È alquanto singolare che si parli di questi episodi in modo tendenzioso lasciando implicitamente intendere che Israele essendo uno “Stato invasore” se la va a cercare e che in qualche modo il suo popolo merita questi attacchi; naturalmente come sopra evidenziato, mistificando fatti storici facilmente reperibili.

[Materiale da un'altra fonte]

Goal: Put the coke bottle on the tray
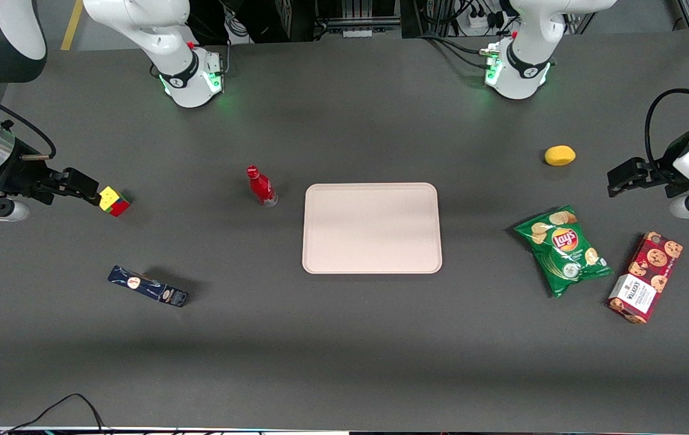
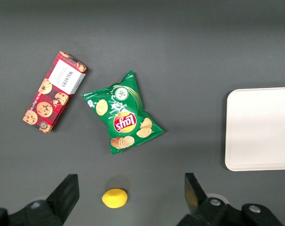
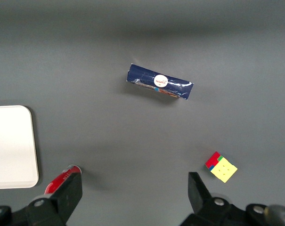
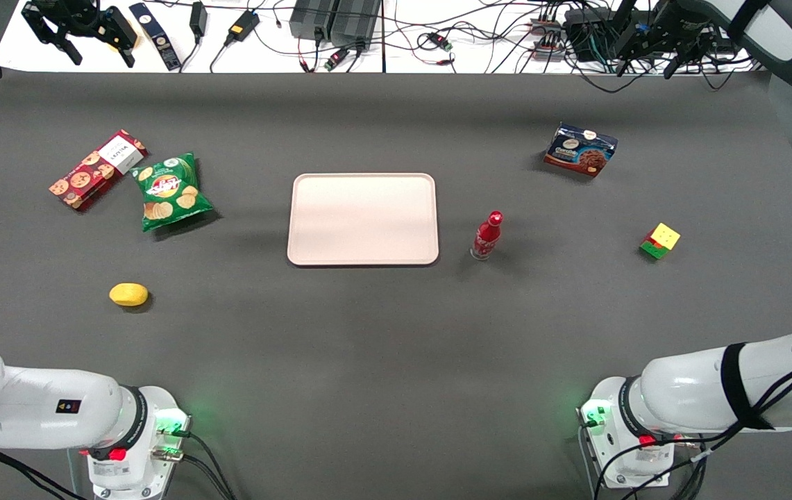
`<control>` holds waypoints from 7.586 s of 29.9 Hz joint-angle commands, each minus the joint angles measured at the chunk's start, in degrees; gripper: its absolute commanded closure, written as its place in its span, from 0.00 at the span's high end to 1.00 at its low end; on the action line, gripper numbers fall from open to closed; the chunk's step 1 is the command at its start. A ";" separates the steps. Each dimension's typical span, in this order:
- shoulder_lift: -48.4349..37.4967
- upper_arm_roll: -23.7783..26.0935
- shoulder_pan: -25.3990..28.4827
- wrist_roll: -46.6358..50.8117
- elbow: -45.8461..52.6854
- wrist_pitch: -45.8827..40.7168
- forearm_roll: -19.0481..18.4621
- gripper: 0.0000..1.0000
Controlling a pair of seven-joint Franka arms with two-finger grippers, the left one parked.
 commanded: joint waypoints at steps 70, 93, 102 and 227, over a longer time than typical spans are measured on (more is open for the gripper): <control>-2.19 10.24 7.15 20.25 1.80 -6.89 3.85 1.00; -1.39 22.91 8.03 33.01 -5.22 0.65 4.65 1.00; -2.19 23.61 7.76 27.83 -14.27 9.18 3.59 1.00; 0.01 23.70 7.50 23.25 2.06 -7.68 6.23 0.00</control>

Purtroppo è ormai consuetudine questa modalità di reinterpretazione della storia, che ha lo scopo di annacquare le idee dell’opinione pubblica – poche e confuse – sulla decisione di installare i metal detector dopo che in un precedente attentato sono stati attaccati e uccisi due poliziotti. La cosa stupefacente è che nessuno si è posto il problema che delle semplici telecamere sarebbero poco (peraltro anche queste contestate da parte palestinese perché si vedrebbe “sotto i vestiti” e la cosa non è moralmente accettabile) per garantire la sicurezza di tutti coloro che accedono ad un luogo molto frequentato. Inoltre si mette in secondo piano che i metal detector siano misure in atto ormai ovunque, a cominciare dal Vaticano e tutti i luoghi sacri e non, quasi che si volesse affermare che c’è una “sacralità” inferiore e una superiore, come se la questione della sicurezza non fosse di per se sufficientemente sacra visto che si tratta di vite umane. Ma allora vogliamo aprire un dibattito sulla sacralità? Ne vedremmo certamente delle belle. 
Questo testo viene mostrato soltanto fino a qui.